Turned out the WebSocket handler was writing directly to shared state without merging. Fixed it with per-drone state buckets that merge on render. Simple fix, embarrassing bug.

01:15 — Auto-Balance for Idle Drones

New feature instead of a fix. If a drone finishes its batch and the queue still has work, the coordinator now automatically assigns more. Before this, idle drones would just sit there smugly while others were still grinding.

drone-Meridian has 24 cores. When it finishes fast and sits idle while drone-Tau-Beta (8 cores) is still chugging, that’s wasted compute.

03:00 — Deployment

Version bumped to 2.5.1. Tagged. Built. Deployed to all four drones and orchestrator-Izar.

for host in drone-Izar drone-Tarn drone-Meridian drone-Tau-Beta orchestrator-Izar; do
    echo "Deploying v2.5.1 to $host..."
    # rsync, restart, verify
done

Every node updated. Every service restarted. Every health check green.

05:45 — Running Clean

Kicked off a full queue run to verify. Watched the dashboard (now actually showing all drones correctly) as work flowed through.

Queue:     152 packages
Drones:    4 active, 0 idle, 0 grounded
Cores:     58 active
Status:    BUILDING

152 packages in the queue. 58 cores across 4 drones. All of them building. No corrupted atom strings. No race conditions. No overwritten dashboard state. No idle drones sitting around doing nothing.

06:30 — Done

12.5 hours. 25+ bugs. 1 new feature. 4 components. 5 nodes deployed. v2.5.1 out the door before sunrise.
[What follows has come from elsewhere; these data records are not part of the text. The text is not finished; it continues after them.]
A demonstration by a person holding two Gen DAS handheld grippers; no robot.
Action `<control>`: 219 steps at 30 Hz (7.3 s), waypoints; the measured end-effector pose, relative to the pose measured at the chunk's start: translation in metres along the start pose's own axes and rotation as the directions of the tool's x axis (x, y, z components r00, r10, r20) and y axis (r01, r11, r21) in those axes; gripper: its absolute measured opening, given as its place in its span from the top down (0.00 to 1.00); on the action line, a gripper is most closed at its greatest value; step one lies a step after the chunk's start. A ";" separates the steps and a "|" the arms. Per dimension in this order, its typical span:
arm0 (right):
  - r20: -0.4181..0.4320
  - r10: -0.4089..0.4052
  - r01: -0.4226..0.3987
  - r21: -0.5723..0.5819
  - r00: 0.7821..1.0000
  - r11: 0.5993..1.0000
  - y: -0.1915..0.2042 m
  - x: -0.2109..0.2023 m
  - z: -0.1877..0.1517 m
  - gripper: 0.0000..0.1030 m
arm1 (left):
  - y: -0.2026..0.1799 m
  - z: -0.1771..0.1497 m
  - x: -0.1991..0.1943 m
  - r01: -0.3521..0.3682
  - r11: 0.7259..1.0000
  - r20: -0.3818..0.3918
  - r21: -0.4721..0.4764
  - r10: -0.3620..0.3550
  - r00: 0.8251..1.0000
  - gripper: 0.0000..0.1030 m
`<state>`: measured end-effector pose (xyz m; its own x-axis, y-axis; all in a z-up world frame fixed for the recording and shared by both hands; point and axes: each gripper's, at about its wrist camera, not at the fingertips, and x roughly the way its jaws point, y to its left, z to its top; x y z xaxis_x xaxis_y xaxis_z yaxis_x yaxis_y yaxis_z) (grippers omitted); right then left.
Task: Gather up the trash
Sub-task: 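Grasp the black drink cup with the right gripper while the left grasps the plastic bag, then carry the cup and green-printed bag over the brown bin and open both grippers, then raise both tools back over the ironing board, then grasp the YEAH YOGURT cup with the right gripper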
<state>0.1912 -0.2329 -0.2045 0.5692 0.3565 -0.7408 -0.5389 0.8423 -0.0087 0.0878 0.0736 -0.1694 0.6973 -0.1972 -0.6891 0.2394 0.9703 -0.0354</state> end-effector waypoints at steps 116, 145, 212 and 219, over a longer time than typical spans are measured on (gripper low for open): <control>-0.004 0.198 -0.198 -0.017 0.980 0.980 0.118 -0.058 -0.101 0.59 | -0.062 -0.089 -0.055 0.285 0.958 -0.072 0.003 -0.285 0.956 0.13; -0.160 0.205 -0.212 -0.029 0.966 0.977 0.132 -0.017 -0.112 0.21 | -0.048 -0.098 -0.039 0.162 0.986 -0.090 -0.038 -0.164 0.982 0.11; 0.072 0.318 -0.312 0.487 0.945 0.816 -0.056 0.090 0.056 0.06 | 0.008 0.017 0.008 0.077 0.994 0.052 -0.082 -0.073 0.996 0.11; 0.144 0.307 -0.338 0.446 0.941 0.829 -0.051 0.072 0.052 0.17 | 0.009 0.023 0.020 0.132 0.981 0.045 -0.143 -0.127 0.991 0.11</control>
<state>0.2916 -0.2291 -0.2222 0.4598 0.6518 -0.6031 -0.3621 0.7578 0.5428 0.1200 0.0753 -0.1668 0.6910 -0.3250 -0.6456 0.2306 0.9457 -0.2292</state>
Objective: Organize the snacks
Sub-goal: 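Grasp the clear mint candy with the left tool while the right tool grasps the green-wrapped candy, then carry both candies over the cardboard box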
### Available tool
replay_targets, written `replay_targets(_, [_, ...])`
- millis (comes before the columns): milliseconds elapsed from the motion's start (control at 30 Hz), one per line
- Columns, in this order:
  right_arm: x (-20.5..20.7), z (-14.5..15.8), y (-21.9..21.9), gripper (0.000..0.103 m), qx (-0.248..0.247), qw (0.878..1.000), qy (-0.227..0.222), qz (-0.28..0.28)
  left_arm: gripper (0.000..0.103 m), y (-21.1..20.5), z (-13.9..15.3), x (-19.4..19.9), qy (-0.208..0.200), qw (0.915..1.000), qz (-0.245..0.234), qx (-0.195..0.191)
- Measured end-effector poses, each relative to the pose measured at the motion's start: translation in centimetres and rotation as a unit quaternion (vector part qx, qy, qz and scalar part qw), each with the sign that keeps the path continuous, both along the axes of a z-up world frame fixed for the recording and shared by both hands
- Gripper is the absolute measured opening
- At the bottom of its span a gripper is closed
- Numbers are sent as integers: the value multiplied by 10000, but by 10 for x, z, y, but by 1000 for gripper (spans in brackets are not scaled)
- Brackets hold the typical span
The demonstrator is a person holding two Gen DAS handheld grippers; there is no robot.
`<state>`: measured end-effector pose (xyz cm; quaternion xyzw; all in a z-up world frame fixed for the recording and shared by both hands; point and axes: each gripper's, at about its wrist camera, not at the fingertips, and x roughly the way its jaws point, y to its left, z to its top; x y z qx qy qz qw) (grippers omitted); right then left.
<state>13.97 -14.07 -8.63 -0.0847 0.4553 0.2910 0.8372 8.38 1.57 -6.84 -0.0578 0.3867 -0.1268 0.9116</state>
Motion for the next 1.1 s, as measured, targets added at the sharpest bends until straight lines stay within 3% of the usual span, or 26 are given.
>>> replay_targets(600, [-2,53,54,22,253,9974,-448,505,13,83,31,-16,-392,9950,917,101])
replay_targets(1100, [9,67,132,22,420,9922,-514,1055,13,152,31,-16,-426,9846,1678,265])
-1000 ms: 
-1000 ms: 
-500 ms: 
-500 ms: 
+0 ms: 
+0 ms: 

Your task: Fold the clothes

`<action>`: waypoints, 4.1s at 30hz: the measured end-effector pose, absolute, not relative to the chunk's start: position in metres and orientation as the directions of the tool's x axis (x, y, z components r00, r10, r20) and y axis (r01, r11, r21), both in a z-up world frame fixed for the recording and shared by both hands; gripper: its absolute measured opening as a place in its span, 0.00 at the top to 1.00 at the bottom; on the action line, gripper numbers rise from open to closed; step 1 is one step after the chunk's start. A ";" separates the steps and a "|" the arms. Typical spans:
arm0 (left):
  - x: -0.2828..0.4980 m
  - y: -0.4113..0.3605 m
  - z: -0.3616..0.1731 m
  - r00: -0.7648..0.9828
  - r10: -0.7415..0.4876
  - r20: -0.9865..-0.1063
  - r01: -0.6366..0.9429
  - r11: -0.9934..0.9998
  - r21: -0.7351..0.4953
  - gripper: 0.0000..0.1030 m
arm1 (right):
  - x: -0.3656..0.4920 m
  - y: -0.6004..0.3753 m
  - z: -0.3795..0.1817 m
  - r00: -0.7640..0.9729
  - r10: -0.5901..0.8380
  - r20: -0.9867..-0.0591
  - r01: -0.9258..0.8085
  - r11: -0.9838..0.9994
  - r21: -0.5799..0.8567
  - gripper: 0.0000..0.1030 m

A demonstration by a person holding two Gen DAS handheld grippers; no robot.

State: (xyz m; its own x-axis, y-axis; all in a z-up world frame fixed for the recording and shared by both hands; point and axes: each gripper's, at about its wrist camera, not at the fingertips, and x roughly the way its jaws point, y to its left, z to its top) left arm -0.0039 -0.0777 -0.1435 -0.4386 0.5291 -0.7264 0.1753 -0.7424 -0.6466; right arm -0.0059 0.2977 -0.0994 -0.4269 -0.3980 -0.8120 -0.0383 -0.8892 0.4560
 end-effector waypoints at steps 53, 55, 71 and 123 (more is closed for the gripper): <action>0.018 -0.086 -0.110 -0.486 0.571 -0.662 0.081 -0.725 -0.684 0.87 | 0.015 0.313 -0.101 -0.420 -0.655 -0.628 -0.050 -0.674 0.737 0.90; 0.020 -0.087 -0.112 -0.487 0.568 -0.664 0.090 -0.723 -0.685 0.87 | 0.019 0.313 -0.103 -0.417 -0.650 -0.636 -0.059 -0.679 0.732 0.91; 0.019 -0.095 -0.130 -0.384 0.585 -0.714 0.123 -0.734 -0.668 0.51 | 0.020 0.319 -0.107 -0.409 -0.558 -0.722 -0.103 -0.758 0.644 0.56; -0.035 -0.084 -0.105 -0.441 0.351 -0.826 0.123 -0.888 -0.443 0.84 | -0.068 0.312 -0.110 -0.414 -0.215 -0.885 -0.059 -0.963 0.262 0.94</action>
The recursive retry bug was the worst one — silent corruption that made every retry worse than the last. The kind of bug that looks like “intermittent build failures” in the logs until you read the actual emerge command and see a flag that shouldn’t exist, appended four times.

I should sleep. The drones don’t need to, but I do.


152 packages. 58 cores. Zero corrupted atom strings. v2.5.1 earned its version number.